A Multi-Parameter-Coupled Mixed Lubrication Model for Rolling Interface Analysis: An Investigation on Interfacial Oil Pressure and Oil Film Thickness

Abstract

Utilizing the average Reynolds equation, lubrication friction theory, metal rolling deformation theory, and temperature energy theory, a multi-parameter-coupling mixed lubrication model considering the influence of surface roughness with Gaussian distribution characteristics under rolling conditions was established. The results show that the stress distribution of the lubricating oil at the rolling interface conforms to the typical characteristics of line contact stress distribution.
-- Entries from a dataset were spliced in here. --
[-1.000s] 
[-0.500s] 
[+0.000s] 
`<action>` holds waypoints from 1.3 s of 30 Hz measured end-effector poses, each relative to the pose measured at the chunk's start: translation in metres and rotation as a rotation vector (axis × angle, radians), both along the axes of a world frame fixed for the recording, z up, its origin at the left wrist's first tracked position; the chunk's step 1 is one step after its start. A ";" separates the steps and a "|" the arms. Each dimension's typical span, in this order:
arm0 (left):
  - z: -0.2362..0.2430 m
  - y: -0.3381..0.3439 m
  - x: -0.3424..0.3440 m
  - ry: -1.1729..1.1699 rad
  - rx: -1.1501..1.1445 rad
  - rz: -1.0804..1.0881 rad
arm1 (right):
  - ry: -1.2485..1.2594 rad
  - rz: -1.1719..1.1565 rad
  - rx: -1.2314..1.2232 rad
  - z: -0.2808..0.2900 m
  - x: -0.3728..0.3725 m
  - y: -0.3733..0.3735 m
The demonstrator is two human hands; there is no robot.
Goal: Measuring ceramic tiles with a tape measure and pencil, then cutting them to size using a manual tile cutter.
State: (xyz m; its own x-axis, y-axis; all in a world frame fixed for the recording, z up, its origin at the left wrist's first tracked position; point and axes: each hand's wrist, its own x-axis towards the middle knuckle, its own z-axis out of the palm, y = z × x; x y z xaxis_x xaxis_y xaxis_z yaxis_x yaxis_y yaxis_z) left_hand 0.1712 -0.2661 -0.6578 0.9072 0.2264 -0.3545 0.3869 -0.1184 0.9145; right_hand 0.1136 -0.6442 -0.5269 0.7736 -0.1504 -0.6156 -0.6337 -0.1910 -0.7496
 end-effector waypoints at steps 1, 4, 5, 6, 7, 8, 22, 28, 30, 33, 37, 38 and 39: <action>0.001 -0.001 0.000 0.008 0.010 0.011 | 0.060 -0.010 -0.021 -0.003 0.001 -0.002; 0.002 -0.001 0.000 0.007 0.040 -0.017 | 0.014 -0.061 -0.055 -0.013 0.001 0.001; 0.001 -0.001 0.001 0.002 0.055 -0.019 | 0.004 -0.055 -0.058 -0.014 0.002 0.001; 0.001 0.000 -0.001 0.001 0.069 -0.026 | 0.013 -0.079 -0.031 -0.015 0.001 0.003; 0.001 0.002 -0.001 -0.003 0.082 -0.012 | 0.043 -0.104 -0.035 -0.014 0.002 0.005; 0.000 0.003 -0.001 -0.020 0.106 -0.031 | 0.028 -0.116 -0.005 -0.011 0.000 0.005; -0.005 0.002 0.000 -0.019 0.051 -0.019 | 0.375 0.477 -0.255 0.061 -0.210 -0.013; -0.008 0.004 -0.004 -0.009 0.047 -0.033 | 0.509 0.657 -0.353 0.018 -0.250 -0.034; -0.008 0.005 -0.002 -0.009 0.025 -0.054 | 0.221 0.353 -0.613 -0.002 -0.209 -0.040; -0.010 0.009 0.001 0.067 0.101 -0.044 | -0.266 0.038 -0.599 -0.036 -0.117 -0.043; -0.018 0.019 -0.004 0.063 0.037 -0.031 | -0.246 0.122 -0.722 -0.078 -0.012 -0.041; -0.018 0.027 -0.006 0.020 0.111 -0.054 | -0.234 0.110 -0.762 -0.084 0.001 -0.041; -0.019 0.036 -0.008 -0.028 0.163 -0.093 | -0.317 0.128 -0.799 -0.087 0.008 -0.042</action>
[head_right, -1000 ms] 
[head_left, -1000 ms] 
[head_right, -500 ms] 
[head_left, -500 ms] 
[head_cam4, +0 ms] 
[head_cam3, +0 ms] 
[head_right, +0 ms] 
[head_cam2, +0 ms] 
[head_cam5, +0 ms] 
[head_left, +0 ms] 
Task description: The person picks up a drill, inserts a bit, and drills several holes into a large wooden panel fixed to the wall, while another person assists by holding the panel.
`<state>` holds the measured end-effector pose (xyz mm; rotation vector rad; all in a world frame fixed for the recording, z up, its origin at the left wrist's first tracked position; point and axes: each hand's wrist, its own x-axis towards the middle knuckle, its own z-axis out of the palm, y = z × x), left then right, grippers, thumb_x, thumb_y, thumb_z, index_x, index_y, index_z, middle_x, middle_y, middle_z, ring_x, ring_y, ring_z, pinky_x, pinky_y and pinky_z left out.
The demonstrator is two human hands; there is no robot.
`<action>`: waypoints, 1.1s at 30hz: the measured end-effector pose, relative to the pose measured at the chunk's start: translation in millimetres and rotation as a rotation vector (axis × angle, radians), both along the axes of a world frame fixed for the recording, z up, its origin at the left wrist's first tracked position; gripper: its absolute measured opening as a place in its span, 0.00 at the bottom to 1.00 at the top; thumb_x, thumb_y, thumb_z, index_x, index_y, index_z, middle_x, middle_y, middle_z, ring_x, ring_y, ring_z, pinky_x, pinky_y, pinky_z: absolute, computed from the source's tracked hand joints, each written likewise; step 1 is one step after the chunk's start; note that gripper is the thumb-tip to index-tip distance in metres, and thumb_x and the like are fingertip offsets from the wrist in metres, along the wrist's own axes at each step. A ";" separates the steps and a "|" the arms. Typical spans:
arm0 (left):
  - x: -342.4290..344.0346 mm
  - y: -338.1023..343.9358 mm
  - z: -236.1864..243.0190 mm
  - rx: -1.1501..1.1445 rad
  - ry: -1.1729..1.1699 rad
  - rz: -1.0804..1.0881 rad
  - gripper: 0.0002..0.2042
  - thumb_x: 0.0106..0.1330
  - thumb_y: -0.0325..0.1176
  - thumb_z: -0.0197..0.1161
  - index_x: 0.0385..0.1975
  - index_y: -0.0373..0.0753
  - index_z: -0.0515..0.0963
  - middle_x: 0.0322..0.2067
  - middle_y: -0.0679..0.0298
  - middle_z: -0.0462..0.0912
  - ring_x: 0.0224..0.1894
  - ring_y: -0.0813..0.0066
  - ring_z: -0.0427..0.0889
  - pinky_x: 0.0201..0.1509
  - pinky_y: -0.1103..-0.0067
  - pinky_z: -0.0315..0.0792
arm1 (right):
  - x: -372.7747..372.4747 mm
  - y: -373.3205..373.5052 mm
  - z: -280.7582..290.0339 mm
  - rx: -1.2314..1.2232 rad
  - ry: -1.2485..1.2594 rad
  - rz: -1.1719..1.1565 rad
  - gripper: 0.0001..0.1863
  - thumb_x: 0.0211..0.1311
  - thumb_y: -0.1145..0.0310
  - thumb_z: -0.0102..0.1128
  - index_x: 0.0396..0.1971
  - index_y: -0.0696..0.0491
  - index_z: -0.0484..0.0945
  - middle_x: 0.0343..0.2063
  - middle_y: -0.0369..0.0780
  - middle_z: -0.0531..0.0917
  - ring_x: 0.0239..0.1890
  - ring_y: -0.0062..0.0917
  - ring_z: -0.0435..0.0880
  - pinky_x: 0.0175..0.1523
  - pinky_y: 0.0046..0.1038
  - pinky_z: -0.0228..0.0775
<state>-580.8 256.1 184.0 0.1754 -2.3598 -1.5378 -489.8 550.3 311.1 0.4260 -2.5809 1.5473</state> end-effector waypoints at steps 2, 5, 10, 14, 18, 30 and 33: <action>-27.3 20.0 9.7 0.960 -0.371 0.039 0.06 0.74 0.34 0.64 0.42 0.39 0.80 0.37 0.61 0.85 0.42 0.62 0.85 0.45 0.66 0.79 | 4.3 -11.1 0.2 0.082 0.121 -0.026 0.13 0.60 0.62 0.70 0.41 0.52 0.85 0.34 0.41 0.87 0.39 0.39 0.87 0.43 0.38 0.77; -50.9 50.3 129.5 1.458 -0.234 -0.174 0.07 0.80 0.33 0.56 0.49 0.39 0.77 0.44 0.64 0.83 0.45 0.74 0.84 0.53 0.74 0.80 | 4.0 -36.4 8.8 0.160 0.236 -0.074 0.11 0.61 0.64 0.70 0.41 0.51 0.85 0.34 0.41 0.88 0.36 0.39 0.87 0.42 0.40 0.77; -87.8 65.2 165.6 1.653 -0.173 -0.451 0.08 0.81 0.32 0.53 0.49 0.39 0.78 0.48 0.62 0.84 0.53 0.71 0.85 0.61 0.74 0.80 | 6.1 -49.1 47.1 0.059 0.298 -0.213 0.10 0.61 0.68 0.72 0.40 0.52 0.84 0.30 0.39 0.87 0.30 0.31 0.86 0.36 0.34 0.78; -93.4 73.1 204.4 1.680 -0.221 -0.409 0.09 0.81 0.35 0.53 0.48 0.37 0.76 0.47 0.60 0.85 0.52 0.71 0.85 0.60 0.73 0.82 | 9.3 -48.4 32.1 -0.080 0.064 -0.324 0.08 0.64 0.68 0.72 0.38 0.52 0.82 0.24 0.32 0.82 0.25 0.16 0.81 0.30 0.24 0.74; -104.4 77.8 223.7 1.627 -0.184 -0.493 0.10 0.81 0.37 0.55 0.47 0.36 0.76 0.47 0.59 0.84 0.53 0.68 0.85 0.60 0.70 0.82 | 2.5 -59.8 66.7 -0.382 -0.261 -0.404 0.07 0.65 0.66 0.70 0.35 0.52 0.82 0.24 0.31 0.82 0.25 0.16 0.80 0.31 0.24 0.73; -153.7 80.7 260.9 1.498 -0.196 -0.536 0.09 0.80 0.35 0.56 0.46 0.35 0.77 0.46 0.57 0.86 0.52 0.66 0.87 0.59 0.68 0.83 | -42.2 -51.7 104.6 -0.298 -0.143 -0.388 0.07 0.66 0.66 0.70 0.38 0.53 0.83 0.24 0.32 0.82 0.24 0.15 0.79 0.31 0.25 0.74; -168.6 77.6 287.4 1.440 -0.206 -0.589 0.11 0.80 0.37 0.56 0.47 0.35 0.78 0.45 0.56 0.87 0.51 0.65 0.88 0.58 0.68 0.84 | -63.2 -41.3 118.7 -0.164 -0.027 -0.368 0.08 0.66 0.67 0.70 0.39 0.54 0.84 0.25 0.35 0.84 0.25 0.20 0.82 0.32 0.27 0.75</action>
The oil film pressure does not increase significantly with the increase in the reduction ratio. A second peak pressure appears before the outlet. The second peak pressure reaches its maximum when ε = 0.2. The rolling speed has little effect on oil film pressure, but greatly affects oil film thickness. The influence of rolling speed mainly occurs in the outlet zone and at the second peak pressure location. The oil film thickness increases with rolling speed. During rolling, the temperature rise in the rolls exhibits two peak values. The first peak appears near the neutral point, and the second peak appears near the outlet, which is also where the second peak pressure is located. The influence of temperature will reduce the peak stress on the rolls. The overall stress on the rolls will also decrease.